What you should do:
Show each line of the data below in which "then" occurs.

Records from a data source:
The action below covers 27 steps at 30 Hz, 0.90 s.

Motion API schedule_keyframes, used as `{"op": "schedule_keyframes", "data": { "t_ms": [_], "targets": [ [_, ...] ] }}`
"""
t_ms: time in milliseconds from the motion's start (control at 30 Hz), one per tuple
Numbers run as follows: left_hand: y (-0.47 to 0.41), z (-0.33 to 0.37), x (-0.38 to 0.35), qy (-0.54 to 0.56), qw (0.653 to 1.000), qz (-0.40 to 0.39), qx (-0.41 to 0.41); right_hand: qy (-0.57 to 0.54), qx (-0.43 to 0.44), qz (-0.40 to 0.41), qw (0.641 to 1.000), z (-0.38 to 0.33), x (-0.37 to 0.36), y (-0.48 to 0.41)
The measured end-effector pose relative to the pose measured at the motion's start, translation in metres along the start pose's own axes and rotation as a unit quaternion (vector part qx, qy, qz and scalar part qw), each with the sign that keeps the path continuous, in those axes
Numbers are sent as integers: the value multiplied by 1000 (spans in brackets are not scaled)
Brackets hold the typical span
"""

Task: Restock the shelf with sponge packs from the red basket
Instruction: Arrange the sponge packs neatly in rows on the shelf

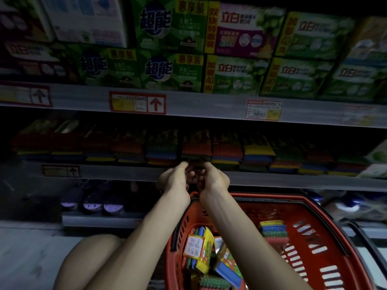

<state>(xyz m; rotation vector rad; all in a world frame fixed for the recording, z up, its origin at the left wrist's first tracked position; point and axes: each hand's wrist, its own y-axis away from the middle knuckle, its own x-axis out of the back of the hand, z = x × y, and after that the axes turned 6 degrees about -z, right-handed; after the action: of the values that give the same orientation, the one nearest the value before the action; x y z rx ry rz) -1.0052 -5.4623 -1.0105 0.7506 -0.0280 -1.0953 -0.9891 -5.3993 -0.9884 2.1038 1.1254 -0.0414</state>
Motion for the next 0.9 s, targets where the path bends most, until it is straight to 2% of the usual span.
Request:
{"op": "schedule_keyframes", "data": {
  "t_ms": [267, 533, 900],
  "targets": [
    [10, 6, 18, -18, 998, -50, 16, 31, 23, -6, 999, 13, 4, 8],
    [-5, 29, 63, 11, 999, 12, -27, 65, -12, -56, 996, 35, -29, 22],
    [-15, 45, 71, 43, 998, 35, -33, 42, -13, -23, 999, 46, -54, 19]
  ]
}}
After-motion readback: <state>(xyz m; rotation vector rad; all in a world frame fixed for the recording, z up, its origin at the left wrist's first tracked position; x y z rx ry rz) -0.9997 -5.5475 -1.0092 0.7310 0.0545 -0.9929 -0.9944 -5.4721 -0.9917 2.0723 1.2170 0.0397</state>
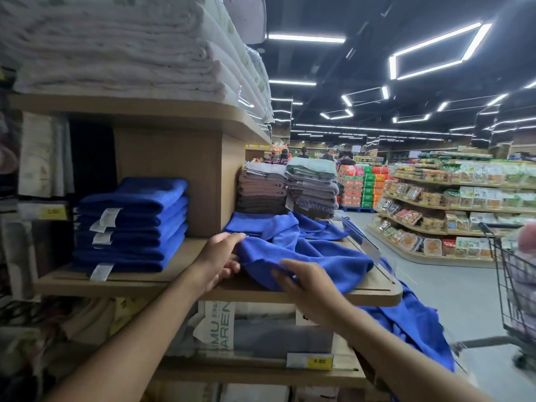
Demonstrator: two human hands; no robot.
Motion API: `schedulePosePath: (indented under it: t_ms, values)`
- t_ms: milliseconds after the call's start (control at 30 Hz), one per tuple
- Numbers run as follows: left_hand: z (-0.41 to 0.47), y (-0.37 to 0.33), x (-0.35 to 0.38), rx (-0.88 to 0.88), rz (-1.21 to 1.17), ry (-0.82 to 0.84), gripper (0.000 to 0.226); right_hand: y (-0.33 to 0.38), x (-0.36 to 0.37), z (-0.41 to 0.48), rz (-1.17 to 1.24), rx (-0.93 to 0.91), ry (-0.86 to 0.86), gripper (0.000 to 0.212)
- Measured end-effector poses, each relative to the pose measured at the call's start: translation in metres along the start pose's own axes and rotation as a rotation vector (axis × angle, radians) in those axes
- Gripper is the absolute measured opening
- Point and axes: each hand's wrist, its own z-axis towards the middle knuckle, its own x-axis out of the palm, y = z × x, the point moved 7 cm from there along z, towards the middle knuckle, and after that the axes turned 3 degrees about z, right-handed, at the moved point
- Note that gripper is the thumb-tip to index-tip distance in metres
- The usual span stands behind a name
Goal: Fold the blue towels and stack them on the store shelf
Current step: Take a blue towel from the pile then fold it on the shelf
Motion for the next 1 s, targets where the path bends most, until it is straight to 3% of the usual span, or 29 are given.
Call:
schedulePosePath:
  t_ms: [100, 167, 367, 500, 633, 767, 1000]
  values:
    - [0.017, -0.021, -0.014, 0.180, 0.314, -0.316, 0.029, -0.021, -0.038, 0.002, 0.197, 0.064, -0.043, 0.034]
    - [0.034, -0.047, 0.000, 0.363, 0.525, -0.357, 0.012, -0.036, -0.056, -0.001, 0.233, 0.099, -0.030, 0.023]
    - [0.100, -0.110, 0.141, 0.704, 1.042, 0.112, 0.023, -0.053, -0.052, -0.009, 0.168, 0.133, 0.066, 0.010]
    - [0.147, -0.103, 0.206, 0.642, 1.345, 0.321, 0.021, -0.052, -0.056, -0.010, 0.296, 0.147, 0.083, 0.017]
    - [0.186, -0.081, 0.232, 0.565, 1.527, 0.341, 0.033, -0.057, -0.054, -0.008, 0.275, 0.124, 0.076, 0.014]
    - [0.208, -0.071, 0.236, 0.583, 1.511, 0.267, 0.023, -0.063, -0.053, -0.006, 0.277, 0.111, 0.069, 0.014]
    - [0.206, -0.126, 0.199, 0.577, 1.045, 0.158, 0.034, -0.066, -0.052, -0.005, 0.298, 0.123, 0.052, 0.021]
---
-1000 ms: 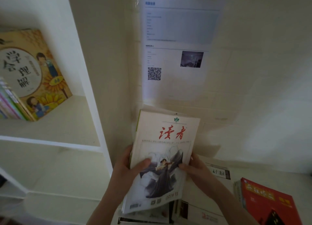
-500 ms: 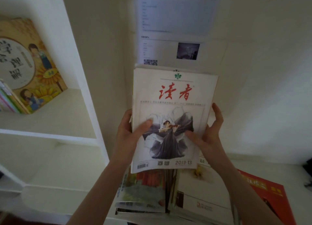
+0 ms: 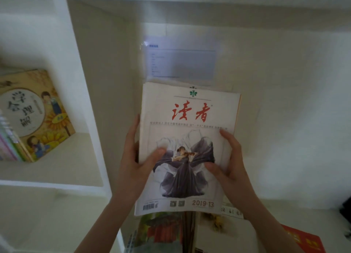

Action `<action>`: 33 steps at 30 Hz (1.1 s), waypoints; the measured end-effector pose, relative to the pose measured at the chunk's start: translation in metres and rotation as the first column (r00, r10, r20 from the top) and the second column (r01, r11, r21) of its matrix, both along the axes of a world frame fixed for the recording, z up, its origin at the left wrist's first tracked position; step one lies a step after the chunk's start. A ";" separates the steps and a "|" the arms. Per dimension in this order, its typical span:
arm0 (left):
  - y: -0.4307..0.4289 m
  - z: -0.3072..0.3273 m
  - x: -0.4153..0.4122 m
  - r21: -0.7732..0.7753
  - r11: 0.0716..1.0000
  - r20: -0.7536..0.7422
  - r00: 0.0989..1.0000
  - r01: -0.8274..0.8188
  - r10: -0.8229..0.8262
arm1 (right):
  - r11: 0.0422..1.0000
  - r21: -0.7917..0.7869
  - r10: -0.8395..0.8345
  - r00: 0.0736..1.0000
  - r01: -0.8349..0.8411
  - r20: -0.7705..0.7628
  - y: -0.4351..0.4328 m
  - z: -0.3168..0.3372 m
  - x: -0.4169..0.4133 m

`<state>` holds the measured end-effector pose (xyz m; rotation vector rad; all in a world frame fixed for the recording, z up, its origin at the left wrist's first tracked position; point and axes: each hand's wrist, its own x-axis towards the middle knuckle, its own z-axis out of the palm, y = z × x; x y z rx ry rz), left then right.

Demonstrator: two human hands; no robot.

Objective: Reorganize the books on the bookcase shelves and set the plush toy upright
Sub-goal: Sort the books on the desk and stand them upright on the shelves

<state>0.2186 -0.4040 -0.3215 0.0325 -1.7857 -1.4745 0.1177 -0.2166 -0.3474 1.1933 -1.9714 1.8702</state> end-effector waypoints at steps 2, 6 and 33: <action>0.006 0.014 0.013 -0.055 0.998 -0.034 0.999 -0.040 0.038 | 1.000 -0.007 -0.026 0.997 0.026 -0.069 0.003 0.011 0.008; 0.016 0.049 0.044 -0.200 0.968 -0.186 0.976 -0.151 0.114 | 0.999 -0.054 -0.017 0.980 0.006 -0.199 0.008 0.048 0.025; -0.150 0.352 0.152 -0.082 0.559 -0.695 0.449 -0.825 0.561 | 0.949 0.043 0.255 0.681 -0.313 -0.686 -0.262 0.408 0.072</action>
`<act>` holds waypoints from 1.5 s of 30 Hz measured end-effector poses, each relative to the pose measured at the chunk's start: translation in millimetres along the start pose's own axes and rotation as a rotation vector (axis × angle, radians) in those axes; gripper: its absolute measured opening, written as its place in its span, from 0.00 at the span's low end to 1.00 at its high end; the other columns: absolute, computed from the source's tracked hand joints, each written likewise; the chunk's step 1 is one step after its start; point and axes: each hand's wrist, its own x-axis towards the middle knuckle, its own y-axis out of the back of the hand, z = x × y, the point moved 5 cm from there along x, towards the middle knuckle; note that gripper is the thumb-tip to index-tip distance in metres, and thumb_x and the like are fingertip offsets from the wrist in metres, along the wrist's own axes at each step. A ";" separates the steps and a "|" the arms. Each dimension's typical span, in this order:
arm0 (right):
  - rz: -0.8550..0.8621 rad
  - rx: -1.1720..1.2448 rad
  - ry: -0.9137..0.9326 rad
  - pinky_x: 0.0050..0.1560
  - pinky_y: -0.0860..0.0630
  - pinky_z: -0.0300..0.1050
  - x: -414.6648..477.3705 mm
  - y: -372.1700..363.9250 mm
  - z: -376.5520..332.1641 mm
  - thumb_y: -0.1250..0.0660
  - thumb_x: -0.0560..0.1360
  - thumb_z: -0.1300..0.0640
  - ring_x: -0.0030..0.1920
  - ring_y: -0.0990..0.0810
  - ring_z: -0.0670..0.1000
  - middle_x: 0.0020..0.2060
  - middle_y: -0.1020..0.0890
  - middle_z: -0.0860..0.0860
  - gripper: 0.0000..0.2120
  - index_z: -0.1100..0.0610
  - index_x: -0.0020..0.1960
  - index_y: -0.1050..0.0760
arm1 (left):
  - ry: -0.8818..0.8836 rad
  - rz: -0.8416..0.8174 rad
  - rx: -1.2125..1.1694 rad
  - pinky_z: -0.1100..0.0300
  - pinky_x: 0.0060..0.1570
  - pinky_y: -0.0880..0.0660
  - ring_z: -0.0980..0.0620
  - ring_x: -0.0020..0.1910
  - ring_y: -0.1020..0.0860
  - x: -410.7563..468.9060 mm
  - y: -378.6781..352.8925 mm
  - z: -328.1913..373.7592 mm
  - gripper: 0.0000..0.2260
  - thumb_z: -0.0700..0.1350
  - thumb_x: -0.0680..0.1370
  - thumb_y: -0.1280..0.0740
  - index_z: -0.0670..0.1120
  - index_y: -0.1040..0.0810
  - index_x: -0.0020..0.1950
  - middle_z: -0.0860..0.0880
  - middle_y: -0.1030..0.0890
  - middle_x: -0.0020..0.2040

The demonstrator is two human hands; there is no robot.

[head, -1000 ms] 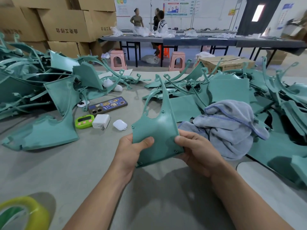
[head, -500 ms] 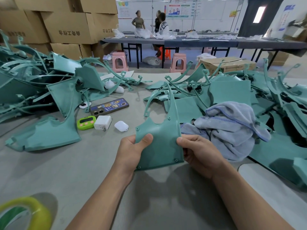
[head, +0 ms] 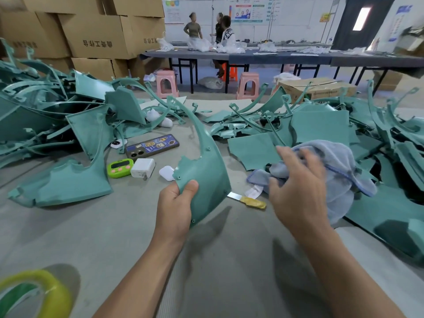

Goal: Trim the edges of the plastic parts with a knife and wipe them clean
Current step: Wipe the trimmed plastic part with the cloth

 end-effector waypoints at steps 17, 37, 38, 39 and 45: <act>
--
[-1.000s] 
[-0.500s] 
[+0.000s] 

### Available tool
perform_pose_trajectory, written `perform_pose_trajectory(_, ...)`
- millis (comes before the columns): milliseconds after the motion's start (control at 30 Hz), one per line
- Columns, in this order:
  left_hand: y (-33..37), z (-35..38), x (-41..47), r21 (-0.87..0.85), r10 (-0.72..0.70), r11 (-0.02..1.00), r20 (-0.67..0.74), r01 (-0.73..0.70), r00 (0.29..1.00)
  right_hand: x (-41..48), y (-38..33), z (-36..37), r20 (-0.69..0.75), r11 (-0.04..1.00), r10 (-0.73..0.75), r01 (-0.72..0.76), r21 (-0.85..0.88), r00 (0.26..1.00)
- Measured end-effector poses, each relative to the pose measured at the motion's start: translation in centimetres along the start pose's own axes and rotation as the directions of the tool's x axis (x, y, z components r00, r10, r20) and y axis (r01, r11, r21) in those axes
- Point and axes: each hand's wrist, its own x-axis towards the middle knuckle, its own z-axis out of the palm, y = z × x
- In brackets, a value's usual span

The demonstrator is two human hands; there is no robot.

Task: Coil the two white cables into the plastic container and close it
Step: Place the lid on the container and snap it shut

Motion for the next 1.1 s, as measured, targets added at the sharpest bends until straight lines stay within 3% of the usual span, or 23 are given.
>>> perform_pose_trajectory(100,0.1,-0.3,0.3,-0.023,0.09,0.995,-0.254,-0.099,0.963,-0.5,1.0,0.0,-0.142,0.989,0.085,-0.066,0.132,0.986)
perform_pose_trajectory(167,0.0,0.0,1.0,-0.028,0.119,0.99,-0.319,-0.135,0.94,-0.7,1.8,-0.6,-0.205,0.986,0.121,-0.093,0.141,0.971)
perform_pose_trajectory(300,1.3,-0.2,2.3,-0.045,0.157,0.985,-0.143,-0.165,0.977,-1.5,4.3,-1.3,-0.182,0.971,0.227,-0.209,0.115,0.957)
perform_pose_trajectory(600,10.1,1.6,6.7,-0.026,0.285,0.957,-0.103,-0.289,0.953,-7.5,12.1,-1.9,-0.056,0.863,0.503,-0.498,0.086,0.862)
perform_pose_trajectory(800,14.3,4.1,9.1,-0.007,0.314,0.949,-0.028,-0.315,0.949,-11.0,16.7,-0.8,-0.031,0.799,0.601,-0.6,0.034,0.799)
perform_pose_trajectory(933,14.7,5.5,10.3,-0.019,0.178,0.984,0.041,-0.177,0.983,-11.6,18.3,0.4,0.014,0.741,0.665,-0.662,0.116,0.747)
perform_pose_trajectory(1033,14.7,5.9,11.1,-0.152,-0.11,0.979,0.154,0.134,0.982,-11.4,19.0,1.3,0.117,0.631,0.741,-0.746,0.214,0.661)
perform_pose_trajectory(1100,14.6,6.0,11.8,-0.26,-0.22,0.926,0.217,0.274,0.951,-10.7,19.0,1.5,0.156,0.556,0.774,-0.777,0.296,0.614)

Solution:
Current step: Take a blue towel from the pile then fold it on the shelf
`<state>` holds the measured end-effector pose (xyz m; rotation vector rad; all in a world frame fixed for the recording, z up, its origin at the left wrist's first tracked position; point and axes: each hand's wrist, its own x-axis towards the middle knuckle, its own z-axis out of the palm, y = z × x; x y z rx ry rz), left then right.

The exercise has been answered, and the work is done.